From what I understand of lockdep, it warns us that one codepath took the 2
locks already in a different order than what is currently tried - so it _may_
happen that if both these codepaths should ever run concurrently with just the
right timing, they deadlock.

So even if the lockd on my machine is still running (Pentium IV, so 2 CPUs),
that is not really a proof that we have a false positive - the kernel doesn't
even use PREEMPT so the conditions may actually be very friendly to that
problem.  But CONFIG_PREEMPT and more CPUs could possibly provoke the error
quickly.

Pondering some more about the problem I cannot understand how this can be
only harmless.  Maybe it is neccessary to order the locks on levels (maybe
even introduce "an upper" level) and teach lockdep about that usage (like
described in Documentation/lockdep-design.txt) but unfortunately I won't be
able to do that :(

Comment 6 Jeff Layton 2007-09-20 12:47:53 UTC
Thanks for the confirmation. That was my interpretation too.

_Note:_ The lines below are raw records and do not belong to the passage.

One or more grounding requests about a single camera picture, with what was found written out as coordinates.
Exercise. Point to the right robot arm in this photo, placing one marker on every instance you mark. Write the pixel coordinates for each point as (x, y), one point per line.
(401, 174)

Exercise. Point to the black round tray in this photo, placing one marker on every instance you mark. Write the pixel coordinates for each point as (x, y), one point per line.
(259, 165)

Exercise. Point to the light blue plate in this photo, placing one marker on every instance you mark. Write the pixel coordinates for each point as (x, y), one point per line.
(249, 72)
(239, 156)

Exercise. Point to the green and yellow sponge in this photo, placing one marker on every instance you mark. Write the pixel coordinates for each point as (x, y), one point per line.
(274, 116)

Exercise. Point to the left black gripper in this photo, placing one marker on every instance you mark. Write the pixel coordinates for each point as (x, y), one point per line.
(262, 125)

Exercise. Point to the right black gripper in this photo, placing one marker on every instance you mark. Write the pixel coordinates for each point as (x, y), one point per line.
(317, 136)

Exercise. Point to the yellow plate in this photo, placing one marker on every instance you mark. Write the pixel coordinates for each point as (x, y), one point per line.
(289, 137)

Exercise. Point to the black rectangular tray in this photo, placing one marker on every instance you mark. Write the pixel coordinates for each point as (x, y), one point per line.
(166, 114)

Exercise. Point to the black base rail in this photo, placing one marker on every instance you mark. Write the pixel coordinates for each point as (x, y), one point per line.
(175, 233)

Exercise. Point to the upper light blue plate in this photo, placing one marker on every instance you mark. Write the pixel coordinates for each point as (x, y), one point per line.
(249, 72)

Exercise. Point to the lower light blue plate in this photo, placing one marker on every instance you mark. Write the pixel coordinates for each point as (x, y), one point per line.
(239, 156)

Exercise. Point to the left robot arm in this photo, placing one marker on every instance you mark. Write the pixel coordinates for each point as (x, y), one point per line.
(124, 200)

I think I might see what lockdep is complaining about (well, at least one
possible ordering violation):

First call chain (more or less the one in the stack traces above):

nlm4svc_proc_lock
   nlm4svc_retrieve_args
      nlmsvc_lookup_host
         nlm_lookup_host   (nlm_host_mutex is taken)
             nlm_gc_hosts
                nlmsvc_mark_resources
                   nlm_traverse_files
                      nlm_inspect_file
                         nlmsvc_traverse_blocks (file->f_mutex is taken)


...but later...

nlm4svc_proc_lock
   nlmsvc_lock    (file->f_mutex is taken)
      nlmsvc_create_block
         nlmsvc_lookup_host
            nlm_lookup_host (nlm_host_mutex is taken)
      

...so there does seem to be some ordering violation with this. It's not clear to
me that any of these functions are called outside of lockd however.

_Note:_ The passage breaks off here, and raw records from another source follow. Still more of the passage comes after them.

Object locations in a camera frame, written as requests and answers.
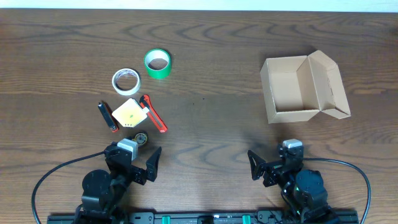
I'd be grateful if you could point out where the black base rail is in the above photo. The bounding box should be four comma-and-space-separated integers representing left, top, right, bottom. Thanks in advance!
47, 210, 360, 224

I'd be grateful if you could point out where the red black stapler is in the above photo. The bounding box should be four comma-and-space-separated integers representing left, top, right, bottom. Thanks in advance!
98, 101, 119, 133

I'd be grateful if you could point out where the cardboard box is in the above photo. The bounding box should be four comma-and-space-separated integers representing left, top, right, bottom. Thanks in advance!
260, 50, 351, 124

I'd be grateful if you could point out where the yellow sticky note pad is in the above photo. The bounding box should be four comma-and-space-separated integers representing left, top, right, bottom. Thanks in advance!
112, 98, 149, 128

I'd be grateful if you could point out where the right black cable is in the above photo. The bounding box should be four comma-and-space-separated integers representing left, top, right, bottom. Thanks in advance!
303, 157, 372, 224

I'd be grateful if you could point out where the left black cable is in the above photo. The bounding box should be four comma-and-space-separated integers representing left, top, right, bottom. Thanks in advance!
31, 151, 106, 224

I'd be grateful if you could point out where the red utility knife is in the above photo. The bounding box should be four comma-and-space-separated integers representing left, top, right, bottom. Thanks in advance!
139, 95, 168, 133

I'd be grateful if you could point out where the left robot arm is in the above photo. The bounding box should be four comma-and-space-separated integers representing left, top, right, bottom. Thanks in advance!
73, 142, 162, 224

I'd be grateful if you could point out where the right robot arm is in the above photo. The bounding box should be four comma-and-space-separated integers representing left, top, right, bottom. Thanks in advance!
248, 144, 341, 223

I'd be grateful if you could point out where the white tape roll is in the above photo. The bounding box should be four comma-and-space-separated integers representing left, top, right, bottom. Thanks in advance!
111, 68, 141, 96

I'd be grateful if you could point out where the black cable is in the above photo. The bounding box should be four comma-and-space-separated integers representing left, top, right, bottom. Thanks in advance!
31, 151, 106, 224
303, 157, 372, 224

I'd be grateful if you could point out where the green tape roll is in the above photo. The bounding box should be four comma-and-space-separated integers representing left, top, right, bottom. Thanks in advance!
144, 49, 172, 79

A potential fix might be to rejigger nlm_gc_hosts() such that we don't need to
hold the nlm_host_mutex when nlmsvc_mark_resources() is called, but I'd welcome
suggestions on this :-)

Comment 7 Trond Myklebust 2007-09-21 20:51:25 UTC
Created attachment 202831 [details]
NLM: Fix a circular lock dependency in lockd

The problem is that the garbage collector for the 'host' structures
nlm_gc_hosts(), holds nlm_host_mutex while calling down to
nlmsvc_mark_resources, which, eventually takes the file->f_mutex.

We cannot therefore call nlmsvc_lookup_host() from within
nlmsvc_create_block, since the caller will already hold file->f_mutex, so
the attempt to grab nlm_host_mutex may deadlock.

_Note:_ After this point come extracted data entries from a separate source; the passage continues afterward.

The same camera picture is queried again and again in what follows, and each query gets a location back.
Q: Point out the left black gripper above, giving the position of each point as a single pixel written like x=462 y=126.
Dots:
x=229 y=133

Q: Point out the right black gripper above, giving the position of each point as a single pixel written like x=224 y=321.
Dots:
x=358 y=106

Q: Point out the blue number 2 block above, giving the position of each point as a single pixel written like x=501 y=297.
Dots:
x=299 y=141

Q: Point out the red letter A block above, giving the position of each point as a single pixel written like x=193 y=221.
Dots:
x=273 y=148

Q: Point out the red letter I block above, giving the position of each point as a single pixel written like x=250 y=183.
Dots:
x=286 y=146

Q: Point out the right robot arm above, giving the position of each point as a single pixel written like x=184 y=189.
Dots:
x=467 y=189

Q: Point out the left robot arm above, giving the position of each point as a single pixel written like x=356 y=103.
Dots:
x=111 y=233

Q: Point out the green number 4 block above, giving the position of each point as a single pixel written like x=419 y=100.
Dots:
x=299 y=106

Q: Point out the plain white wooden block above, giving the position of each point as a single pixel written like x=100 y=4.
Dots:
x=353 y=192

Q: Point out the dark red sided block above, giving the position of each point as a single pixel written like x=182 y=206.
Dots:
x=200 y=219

Fix the problem by calling nlmsvc_lookup_host() outside the file->f_mutex.

Comment 8 Jeff Layton 2007-09-22 13:25:01 UTC
Created attachment 203001 [details]
reproducer program

I've been able to reproduce this more or less at will by running this program
against the same file on the client and server. Eventually the lockdep warnings
pop.

Going to test Trond's patch now and see if it helps...

Comment 9 Jeff Layton 2007-09-22 21:34:01 UTC
Patch seems to correct the problem. Closing this with a resolution of UPSTREAM.